Two rezoning petitions at Snapping Shoals Road (REZ25‑000006 and REZ25‑000007) were presented as companion cases to align zoning with an already‑approved future land‑use change and to enable a demolition/construction materials transfer station planned at 145 Snapping Shoals Road. Staff noted planning commission concern about the industrial designation, and public comment focused on use definitions: applicant representatives said the transfer station would accept demolition and construction materials (not household trash or hazardous wastes). Applicant attorney John Nicks asked the board to consider removing "heavy industrial" from a prohibited list so historically operating businesses could continue. Commissioner Edwards moved an amendment to allow heavy industrial uses only for the existing hydroelectric generator repair business on the property; the applicant agreed to stipulations, and the amended motion passed 5–0.

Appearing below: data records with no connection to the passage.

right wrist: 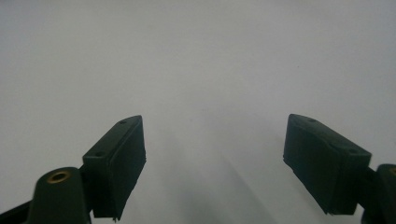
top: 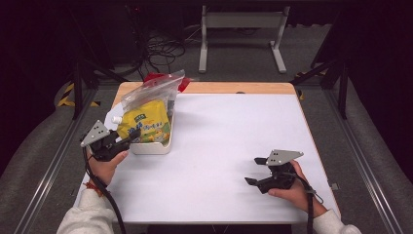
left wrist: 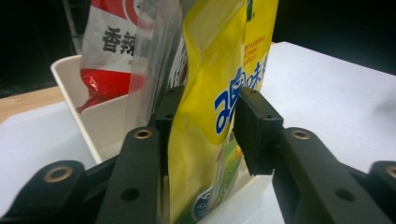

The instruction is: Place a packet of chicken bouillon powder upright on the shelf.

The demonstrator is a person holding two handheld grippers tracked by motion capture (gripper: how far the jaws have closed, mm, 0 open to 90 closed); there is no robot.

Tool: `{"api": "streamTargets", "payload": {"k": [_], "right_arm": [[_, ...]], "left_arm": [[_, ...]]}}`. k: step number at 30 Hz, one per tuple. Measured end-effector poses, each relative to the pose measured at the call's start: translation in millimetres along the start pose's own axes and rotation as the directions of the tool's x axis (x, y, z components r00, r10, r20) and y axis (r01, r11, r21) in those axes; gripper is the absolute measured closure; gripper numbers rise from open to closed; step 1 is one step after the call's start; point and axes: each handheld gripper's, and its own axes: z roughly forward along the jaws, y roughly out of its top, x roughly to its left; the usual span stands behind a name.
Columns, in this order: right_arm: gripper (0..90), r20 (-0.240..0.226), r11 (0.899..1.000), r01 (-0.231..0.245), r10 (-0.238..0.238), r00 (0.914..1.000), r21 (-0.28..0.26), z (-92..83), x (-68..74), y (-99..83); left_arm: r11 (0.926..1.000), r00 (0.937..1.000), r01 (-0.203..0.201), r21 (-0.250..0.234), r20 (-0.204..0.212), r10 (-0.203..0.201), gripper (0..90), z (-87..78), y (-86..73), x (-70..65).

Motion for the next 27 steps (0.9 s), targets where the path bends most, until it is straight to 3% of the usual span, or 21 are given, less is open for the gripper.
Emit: {"api": "streamTargets", "payload": {"k": [7, 9, 12, 16, 26, 27], "right_arm": [[20.7, 0.014, 1.000, 0.002, -0.002, 0.9999, -0.012, -2.6, -1.4, 1.5], [20.9, 0.025, 1.000, 0.003, -0.002, 0.9997, -0.019, -4.6, -1.8, 2.4], [20.9, 0.041, 1.000, 0.014, -0.013, 0.9991, -0.023, -6.4, -2.3, 3.3], [20.9, 0.047, 1.000, 0.014, -0.012, 0.9988, -0.026, -7.8, -2.9, 3.9], [20.9, 0.075, 0.999, 0.024, -0.021, 0.9970, -0.040, -13.9, -3.1, 4.6], [20.9, 0.078, 0.999, 0.023, -0.019, 0.9968, -0.042, -14.5, -3.2, 4.7]], "left_arm": [[0.9994, 0.9983, -0.009, -0.035, -0.058, 0.007, 53.3, -12.9, 4.4, -6.6], [0.9998, 0.9956, -0.006, -0.021, -0.094, 0.004, 43.0, -16.4, 5.2, -9.9], [0.9998, 0.9932, -0.013, -0.017, -0.116, 0.011, 37.8, -19.7, 5.0, -13.4], [0.9997, 0.9901, -0.023, -0.002, -0.138, 0.023, 30.9, -22.5, 4.6, -19.5], [0.9999, 0.9843, -0.003, 0.010, -0.177, 0.004, 16.9, -33.5, 0.3, -31.4], [1.0000, 0.9863, -0.003, 0.006, -0.165, 0.004, 16.2, -34.5, -0.4, -32.4]]}}
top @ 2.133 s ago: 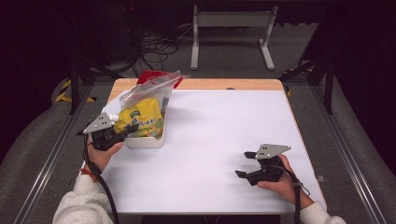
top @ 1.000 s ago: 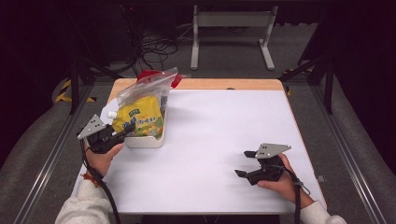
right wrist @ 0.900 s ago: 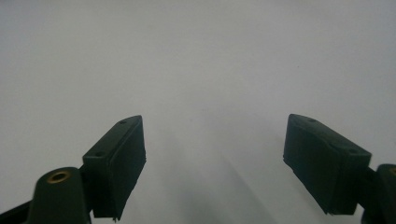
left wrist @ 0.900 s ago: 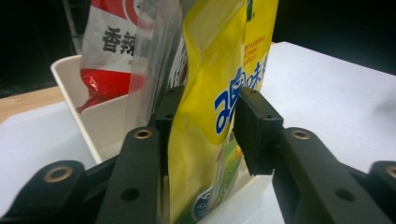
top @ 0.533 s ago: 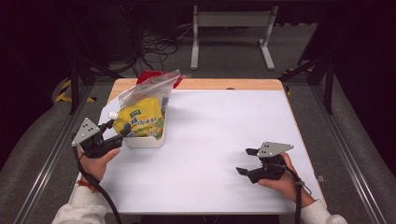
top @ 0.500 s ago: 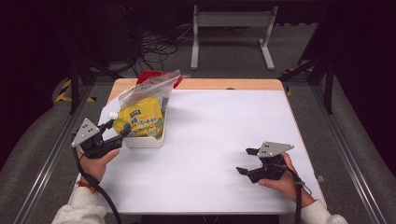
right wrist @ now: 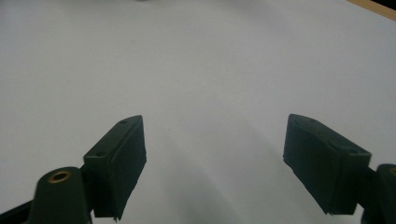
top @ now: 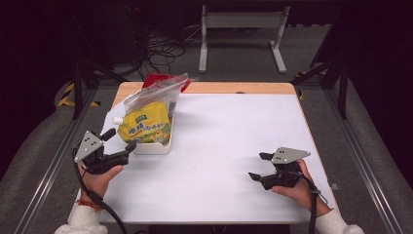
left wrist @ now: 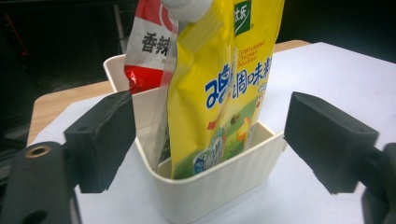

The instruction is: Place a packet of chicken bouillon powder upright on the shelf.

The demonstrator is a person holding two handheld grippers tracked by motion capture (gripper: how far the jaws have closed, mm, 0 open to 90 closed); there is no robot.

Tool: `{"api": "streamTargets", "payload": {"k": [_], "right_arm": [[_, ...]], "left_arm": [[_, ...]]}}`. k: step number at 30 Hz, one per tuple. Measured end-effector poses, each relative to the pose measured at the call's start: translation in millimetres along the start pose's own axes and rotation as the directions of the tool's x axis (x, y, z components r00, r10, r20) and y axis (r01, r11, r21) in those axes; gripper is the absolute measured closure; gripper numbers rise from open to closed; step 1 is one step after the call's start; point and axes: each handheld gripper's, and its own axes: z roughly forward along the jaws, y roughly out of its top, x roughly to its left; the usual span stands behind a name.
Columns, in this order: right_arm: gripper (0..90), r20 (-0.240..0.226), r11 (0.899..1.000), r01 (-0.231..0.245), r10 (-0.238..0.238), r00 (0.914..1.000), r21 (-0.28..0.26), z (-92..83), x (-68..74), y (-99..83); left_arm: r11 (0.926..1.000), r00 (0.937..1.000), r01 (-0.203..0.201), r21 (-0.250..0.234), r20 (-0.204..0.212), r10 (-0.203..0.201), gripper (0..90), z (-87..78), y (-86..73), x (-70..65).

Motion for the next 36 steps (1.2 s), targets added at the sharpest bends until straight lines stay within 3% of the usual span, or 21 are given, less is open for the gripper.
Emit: {"api": "streamTargets", "payload": {"k": [12, 17, 19, 25, 29, 36], "right_arm": [[20.4, 0.028, 1.000, 0.009, -0.009, 0.9996, -0.004, -4.9, 0.0, 0.3], [19.6, 0.046, 1.000, 0.015, -0.014, 0.9989, -0.011, -8.1, -0.2, 0.8], [19.2, 0.058, 1.000, 0.018, -0.018, 0.9982, -0.010, -9.6, -0.1, 0.7], [18.1, 0.075, 1.000, 0.023, -0.022, 0.9969, -0.011, -13.9, -1.0, 0.0], [16.3, 0.089, 1.000, 0.025, -0.024, 0.9958, -0.010, -16.0, -1.3, -1.5], [12.5, 0.121, 0.999, 0.034, -0.034, 0.9920, 0.008, -18.7, -1.5, -6.9]], "left_arm": [[0.9989, 0.9987, -0.037, 0.029, 0.036, 0.036, 11.8, -7.4, -3.6, -20.9], [0.9990, 0.9964, -0.031, 0.032, 0.080, 0.028, 10.8, -8.4, -6.0, -30.9], [0.9980, 0.9954, -0.046, 0.042, 0.086, 0.042, 10.9, -7.4, -6.9, -36.7], [0.9939, 0.9887, -0.086, 0.069, 0.129, 0.077, 10.3, -1.0, -10.0, -54.9], [0.9940, 0.9845, -0.082, 0.073, 0.161, 0.069, 10.6, 3.2, -12.0, -63.0], [0.9889, 0.9726, -0.112, 0.098, 0.215, 0.089, 10.1, 11.8, -18.3, -75.4]]}}
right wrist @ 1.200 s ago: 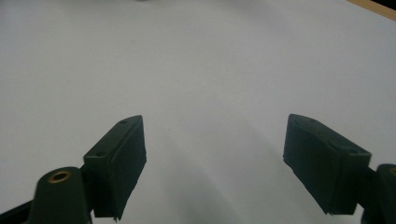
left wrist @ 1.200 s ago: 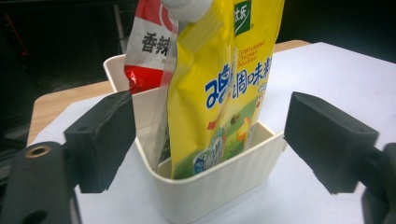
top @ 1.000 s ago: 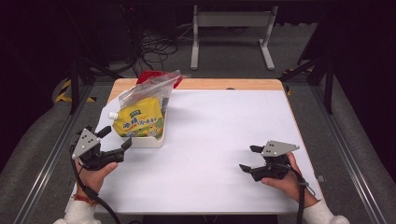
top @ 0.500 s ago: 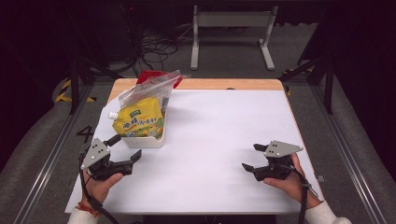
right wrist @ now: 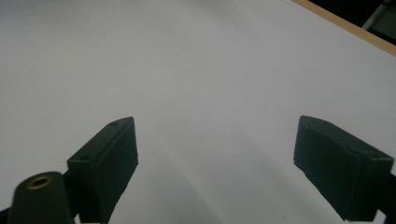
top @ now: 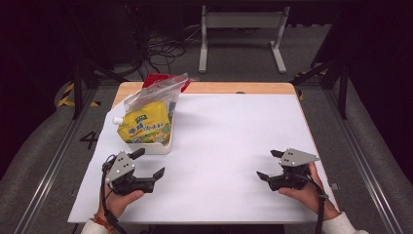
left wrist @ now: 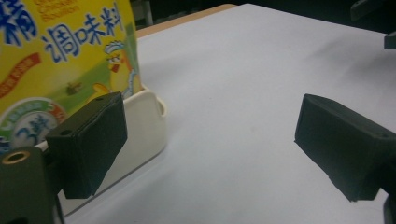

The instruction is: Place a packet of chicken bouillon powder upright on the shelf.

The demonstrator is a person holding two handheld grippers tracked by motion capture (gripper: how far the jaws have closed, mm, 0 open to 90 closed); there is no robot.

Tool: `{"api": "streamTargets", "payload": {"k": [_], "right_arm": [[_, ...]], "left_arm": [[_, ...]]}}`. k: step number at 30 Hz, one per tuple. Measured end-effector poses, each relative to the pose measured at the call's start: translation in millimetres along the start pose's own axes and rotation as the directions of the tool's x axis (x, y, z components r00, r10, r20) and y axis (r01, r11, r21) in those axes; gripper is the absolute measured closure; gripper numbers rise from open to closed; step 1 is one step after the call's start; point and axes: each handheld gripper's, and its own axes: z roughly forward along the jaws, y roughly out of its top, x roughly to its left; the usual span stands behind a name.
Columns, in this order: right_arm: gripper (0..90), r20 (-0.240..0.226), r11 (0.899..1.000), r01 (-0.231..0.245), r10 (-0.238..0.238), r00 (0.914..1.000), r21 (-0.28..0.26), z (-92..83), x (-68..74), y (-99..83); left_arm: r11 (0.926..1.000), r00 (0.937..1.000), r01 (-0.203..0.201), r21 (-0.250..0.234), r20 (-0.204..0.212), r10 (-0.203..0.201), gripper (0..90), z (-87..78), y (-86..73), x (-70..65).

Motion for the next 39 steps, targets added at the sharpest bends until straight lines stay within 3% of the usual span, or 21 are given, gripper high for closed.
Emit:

Commissioners emphasized that approvals were conditional and included a list of prohibited uses (alcohol production, landfill, asphalt plant, hazardous materials, certain industrial‑outdoor processing, telecommunications structures and other intensive uses). Staff explained that conditions in the packet supersede any letter of intent where needed, and that future rezoning petitions would be subject to conditions of zoning.

The board also approved a rezoning on Woodlawn Road (REZ25‑000004) to allow a family conveyance subdivision, noting floodplain/wetland constraints. All zoning and CUP actions discussed during the zoning session passed on voice votes recorded as unanimous (5–0).

Next steps: Staff will enforce the enumerated conditions and the listed prohibited uses; applicants proceed with any necessary permits and potential minor plats or site plan reviews as required by development services.